The device is explained in even greater detail in the following drawings. The drawings are merely exemplary and certain features may be used singularly or in combination with other features. The drawings are not necessarily drawn to scale.
The following description of certain examples of the inventive concepts should not be used to limit the scope of the claims. Other examples, features, aspects, configurations, embodiments, and advantages will become apparent to those skilled in the art from the following description. As will be realized, the device and/or methods are capable of other aspects, all without departing from the spirit of the inventive concepts. Accordingly, the drawings and descriptions should be regarded as illustrative in nature and not restrictive.
Systems, methods, and kits described herein provide direct carotid artery revascularization with selective flow reversal involving single crossing of a lesion with a three-in-one (stent/balloon/filter) angioplasty device. A non-exhaustive list of advantages includes a swift workflow, no arch navigation, flow reversal, local anesthesia, and a low profile device. The arrangement of devices described herein allow for collection outside a patient's body during reverse flow via gravity and without requiring aspiration. The result is a procedure that is faster, safer, and cheaper than conventional.
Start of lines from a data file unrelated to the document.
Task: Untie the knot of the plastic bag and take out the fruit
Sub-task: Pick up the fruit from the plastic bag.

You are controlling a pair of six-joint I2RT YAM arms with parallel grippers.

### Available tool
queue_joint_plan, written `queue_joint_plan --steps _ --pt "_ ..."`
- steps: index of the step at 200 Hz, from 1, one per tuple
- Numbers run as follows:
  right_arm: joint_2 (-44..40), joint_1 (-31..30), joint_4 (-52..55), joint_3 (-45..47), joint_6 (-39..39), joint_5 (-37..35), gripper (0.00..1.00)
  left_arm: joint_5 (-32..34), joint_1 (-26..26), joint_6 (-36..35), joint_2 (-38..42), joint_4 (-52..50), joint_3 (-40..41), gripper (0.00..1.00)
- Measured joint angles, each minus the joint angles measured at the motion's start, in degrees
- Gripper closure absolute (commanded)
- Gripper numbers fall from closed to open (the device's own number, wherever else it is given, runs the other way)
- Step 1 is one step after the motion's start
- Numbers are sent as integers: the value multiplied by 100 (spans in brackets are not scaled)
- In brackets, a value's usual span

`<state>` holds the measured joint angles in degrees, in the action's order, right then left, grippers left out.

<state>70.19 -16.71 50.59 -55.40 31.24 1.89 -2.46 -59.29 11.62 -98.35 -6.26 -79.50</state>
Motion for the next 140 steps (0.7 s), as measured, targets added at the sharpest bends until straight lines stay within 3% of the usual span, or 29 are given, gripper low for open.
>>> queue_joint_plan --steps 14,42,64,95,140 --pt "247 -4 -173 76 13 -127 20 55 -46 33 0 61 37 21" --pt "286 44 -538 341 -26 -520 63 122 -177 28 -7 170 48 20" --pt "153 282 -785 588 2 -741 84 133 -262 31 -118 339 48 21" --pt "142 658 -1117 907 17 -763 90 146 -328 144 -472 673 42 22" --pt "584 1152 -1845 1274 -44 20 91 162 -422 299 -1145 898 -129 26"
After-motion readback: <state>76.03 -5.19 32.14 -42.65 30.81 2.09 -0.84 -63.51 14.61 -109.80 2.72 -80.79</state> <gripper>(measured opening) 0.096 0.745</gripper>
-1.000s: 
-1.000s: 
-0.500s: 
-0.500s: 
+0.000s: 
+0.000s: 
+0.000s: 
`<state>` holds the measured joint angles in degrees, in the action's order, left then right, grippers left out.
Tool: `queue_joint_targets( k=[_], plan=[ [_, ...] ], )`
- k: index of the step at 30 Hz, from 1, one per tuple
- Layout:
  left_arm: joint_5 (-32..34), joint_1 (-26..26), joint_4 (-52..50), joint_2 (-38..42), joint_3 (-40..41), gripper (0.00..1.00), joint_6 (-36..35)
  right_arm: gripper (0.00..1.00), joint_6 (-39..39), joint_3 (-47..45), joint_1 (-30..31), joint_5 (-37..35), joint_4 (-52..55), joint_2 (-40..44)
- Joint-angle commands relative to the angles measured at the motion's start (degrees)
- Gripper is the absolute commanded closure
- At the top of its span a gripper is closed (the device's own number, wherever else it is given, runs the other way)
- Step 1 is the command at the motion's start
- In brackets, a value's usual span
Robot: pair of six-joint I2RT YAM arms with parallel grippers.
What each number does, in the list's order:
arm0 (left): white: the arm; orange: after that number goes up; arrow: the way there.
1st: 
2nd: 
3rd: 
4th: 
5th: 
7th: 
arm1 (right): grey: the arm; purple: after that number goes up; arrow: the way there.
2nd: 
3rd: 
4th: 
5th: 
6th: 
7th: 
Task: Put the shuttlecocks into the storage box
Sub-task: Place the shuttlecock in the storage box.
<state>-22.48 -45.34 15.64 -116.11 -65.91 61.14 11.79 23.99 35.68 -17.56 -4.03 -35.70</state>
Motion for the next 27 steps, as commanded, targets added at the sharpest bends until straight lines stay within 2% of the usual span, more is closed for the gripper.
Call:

Embodiments of introducer and flow redirection system for use in carotid angioplasty procedures generally include a stabilizer including a stabilizer foot, a suture eyelet configured to secure a suture and maintain the stabilizer foot in position relative to an incision, and a gripping mechanism. An introducer sheath is sized to be engaged by the gripping mechanism and be received through the stabilizer. A dilator is sized to be received in the introducer sheath. A hemostatic valve is coupled to the introducer sheath and a collection bag is in fluid communication with the hemostatic valve. An angioplasty device is sized to be disposed within the tool sheath. Under local anesthesia and conscious sedation, the introducer and flow redirection system is used to assist introduction of an angioplasty device directly into the common carotid and with reverse blood flow control during the angioplasty procedure. The common carotid is initially accessed with a micro-puncture wire (advanced into the external carotid) and dilator under ultrasound guidance. An introducer sheath with a rotating hemostatic valve at its proximal end is then inserted partially into the vessel over the wire and fixed to the skin. The dilator is removed, and the angioplasty device is then inserted and the stent placed. During placement of the stent, flow is reversed and captured in the collection bag via gravity drain. No additional aspiration, pumping, or suction devices are required. The collection bag is then disposed of and no reverse flowed fluids are returned to the patient.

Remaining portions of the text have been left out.